**YOUR INSTRUCTIONS**
Copy every record below, exactly as written.

**INPUT FOR THIS TASK**
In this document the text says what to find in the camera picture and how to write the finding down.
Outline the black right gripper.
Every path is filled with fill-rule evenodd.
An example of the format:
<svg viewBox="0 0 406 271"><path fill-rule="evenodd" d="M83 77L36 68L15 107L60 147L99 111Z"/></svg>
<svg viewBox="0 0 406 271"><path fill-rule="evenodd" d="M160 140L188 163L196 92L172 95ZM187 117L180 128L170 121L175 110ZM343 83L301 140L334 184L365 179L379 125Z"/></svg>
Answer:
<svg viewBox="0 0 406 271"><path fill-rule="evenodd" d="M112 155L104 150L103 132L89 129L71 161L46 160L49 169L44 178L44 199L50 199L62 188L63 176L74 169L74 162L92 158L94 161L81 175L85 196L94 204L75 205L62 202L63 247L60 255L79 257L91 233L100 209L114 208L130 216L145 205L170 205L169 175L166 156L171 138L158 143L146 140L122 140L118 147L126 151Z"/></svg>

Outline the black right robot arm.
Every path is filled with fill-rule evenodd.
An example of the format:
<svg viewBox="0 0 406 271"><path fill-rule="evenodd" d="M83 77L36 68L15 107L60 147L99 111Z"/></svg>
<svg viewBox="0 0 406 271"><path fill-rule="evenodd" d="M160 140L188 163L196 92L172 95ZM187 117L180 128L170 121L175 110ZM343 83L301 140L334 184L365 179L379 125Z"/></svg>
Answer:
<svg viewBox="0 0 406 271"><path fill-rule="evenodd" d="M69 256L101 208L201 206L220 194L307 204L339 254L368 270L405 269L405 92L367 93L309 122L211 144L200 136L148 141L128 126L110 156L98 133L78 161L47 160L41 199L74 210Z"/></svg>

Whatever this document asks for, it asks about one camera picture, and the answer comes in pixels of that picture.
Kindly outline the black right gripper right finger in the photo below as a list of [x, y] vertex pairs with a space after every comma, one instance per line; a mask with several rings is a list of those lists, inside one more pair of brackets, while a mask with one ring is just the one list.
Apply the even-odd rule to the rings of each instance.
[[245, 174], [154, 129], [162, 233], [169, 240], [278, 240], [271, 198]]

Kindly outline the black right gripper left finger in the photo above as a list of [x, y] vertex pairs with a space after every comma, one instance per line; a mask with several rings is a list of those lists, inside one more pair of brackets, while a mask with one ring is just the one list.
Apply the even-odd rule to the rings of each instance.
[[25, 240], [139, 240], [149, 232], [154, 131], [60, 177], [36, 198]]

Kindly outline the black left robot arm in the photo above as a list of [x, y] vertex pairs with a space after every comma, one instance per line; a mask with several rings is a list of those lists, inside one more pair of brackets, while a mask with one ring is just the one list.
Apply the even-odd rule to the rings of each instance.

**OUTPUT FOR THIS EXERCISE**
In this document the text says what to find in the camera picture and how to write the finding down.
Outline the black right gripper.
Every path is filled with fill-rule evenodd.
An example of the format:
<svg viewBox="0 0 406 271"><path fill-rule="evenodd" d="M83 77L36 68L15 107L60 147L99 111Z"/></svg>
<svg viewBox="0 0 406 271"><path fill-rule="evenodd" d="M160 140L188 163L196 92L172 95ZM187 117L180 128L170 121L175 110ZM343 83L301 140L334 184L365 179L379 125Z"/></svg>
Answer:
<svg viewBox="0 0 406 271"><path fill-rule="evenodd" d="M112 155L104 150L103 132L89 129L71 161L46 160L49 169L44 178L44 199L50 199L62 188L63 176L74 169L74 162L92 158L94 161L81 175L85 196L94 204L75 205L62 202L63 247L60 255L79 257L91 233L100 209L114 208L130 216L145 205L170 205L169 175L166 156L171 138L158 143L146 140L122 140L118 147L126 151Z"/></svg>

Outline the black right robot arm.
Every path is filled with fill-rule evenodd.
An example of the format:
<svg viewBox="0 0 406 271"><path fill-rule="evenodd" d="M83 77L36 68L15 107L60 147L99 111Z"/></svg>
<svg viewBox="0 0 406 271"><path fill-rule="evenodd" d="M160 140L188 163L196 92L172 95ZM187 117L180 128L170 121L175 110ZM343 83L301 140L334 184L365 179L379 125Z"/></svg>
Answer:
<svg viewBox="0 0 406 271"><path fill-rule="evenodd" d="M69 256L101 208L201 206L220 194L307 204L339 254L368 270L405 269L405 92L367 93L309 122L211 144L200 136L148 141L128 126L110 156L98 133L78 161L47 160L41 199L74 210Z"/></svg>

Whatever this document asks for, it asks about one camera picture, and the answer comes in pixels of that picture.
Kindly outline the black right gripper right finger in the photo below as a list of [x, y] vertex pairs with a space after every comma, one instance per line; a mask with several rings is a list of those lists, inside one more pair of brackets, while a mask with one ring is just the one list.
Apply the even-odd rule to the rings of each instance.
[[245, 174], [154, 129], [162, 233], [169, 240], [278, 240], [271, 198]]

Kindly outline the black right gripper left finger in the photo above as a list of [x, y] vertex pairs with a space after every comma, one instance per line; a mask with several rings is a list of those lists, inside one more pair of brackets, while a mask with one ring is just the one list.
Apply the even-odd rule to the rings of each instance.
[[25, 240], [139, 240], [149, 232], [154, 131], [60, 177], [36, 198]]

Kindly outline the black left robot arm in the photo above as a list of [x, y] vertex pairs with a space after every comma, one instance per line; a mask with several rings is a list of those lists, inside one more pair of brackets, while a mask with one ring is just the one list.
Apply the even-odd rule to the rings of each instance.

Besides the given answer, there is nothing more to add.